Abstract

The geochemistry of heavy metals in aquatic ecosystems is dominated by solution, complexation, oxidizing and reducing chemical reactions, precipitation and remobilization processes. Their ecotoxicological properties, especially their bioavailability, change markedly in accordance with the respective chemical status. When heavy metals reach the tidal and/or brackish water region they are subjected to pronounced changes in hydrographic and chemical conditions. The accumulation of suspended solids, an increase of fine-grained and organic material in the sediments and growing salinity, are the predominating factors affecting their geochemical status within the estuarine environment. The usual heavy metal monitoring practices, however, do not regard these dynamics.

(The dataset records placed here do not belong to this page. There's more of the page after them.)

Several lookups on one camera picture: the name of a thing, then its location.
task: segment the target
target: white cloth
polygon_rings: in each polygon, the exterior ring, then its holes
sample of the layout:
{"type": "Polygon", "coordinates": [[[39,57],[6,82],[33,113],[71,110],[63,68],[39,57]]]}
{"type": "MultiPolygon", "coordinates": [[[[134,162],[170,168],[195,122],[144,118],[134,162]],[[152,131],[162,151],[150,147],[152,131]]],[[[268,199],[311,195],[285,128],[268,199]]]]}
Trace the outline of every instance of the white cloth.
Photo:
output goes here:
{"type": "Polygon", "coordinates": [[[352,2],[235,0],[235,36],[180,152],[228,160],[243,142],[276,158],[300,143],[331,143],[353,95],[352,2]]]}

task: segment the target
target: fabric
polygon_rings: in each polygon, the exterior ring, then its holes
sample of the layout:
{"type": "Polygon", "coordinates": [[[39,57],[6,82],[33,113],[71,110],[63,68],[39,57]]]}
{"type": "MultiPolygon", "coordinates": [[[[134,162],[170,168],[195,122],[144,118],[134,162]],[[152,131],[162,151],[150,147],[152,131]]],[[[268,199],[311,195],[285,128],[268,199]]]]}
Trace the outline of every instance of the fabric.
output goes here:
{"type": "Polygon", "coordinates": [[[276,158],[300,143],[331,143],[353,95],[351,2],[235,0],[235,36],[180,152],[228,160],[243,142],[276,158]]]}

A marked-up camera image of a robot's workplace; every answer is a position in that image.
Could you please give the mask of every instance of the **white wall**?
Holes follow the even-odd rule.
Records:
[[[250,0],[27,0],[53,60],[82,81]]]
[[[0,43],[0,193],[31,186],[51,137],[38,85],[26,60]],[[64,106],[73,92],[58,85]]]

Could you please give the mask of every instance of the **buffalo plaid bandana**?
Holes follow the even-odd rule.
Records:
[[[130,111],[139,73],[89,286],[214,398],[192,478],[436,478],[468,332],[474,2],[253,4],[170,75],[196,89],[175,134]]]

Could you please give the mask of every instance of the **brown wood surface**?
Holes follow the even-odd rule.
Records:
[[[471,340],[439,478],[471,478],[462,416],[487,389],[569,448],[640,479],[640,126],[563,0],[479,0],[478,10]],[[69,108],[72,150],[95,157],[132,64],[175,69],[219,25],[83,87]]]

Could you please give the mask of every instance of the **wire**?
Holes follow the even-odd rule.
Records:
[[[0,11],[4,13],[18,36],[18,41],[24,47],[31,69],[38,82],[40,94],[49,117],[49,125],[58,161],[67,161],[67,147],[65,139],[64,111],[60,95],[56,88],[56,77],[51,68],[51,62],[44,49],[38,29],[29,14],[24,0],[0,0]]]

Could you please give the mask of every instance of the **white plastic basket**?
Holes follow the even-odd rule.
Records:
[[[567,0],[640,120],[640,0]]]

The methods in use, i.e. total digestion of unfiltered water samples and occasionally of the silt fraction of the sediment, yield only gross values without any differentiation of the geochemical speciation. Thus, processes of geo- and bioaccumulation can hardly be described nor predicted, or controlled with regard to the available information. We made an attempt to improve the data base by following a highly integrated two-year-survey program in the Weser estuary. The River Weser has a well documented anthropogenic heavy metal pollution with particularly high cadmium levels (Schirmer et al., 1989). The Weser estuary (Fig. 1) comprises an inner part (km 0–50) which is slightly brackish due to effluents from the potash industry, a middle reach (km 50–70), naturally mixomesohaline with high salinity variations, and the outer estuary leading through the Wadden Sea into the German Bight. With average headwater discharge of 323 m3/sec and a tidal range of about 4 m at km 0 a suspended particle needs about eight days to reach the turbidity zone at km 60.